## To do:
Output the listing below, keeping each line exactly as it stands.

## Data section:
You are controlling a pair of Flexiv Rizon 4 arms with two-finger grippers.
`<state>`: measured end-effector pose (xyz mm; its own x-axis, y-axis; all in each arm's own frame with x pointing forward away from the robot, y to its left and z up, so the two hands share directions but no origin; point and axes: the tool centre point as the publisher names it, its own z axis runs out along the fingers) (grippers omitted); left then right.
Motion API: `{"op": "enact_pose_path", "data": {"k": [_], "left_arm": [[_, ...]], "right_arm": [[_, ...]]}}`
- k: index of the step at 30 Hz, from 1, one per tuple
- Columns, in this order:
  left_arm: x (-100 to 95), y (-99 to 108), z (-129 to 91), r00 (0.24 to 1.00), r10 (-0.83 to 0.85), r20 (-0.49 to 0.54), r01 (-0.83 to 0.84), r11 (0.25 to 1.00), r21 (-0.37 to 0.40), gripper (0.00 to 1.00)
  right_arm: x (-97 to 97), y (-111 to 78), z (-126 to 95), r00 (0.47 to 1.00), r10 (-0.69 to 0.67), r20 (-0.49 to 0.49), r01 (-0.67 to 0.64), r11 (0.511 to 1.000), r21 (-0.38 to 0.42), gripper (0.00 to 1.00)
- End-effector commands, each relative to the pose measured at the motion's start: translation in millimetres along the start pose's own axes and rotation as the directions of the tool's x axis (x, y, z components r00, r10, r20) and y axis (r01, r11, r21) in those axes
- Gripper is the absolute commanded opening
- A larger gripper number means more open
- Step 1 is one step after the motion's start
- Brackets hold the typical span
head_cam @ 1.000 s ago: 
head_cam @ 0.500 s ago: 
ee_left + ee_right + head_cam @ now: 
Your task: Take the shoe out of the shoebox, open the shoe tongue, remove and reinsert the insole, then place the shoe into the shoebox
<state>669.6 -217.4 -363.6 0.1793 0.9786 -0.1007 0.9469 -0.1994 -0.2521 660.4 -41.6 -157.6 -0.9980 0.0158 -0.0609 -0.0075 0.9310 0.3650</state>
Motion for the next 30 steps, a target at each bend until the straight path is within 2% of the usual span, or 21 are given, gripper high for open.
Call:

## Expected answer:
You are controlling a pair of Flexiv Rizon 4 arms with two-finger grippers.
`<state>`: measured end-effector pose (xyz mm; its own x-axis, y-axis; all in each arm's own frame with x pointing forward away from the robot, y to its left and z up, so the two hands share directions but no origin; point and axes: the tool centre point as the publisher names it, its own z axis runs out along the fingers) (grippers omitted); left then right.
Motion API: `{"op": "enact_pose_path", "data": {"k": [_], "left_arm": [[_, ...]], "right_arm": [[_, ...]]}}`
- k: index of the step at 30 Hz, from 1, one per tuple
- Columns, in this order:
  left_arm: x (-100 to 95), y (-99 to 108), z (-129 to 91), r00 (0.24 to 1.00), r10 (-0.83 to 0.85), r20 (-0.49 to 0.54), r01 (-0.83 to 0.84), r11 (0.25 to 1.00), r21 (-0.37 to 0.40), gripper (0.00 to 1.00)
  right_arm: x (-97 to 97), y (-111 to 78), z (-126 to 95), r00 (0.47 to 1.00), r10 (-0.69 to 0.67), r20 (-0.49 to 0.49), r01 (-0.67 to 0.64), r11 (0.511 to 1.000), r21 (-0.38 to 0.42), gripper (0.00 to 1.00)
- End-effector commands, each relative to the pose measured at the motion's start: translation in millimetres along the start pose's own axes and rotation as the directions of the tool's x axis (x, y, z components r00, r10, r20) and y axis (r01, r11, r21) in those axes
- Gripper is the absolute commanded opening
- A larger gripper number means more open
- Step 1 is one step after the motion's start
- Brackets hold the typical span
head_cam @ 1.000 s ago: 
head_cam @ 0.500 s ago: 
ee_left + ee_right + head_cam @ now: 
Your task: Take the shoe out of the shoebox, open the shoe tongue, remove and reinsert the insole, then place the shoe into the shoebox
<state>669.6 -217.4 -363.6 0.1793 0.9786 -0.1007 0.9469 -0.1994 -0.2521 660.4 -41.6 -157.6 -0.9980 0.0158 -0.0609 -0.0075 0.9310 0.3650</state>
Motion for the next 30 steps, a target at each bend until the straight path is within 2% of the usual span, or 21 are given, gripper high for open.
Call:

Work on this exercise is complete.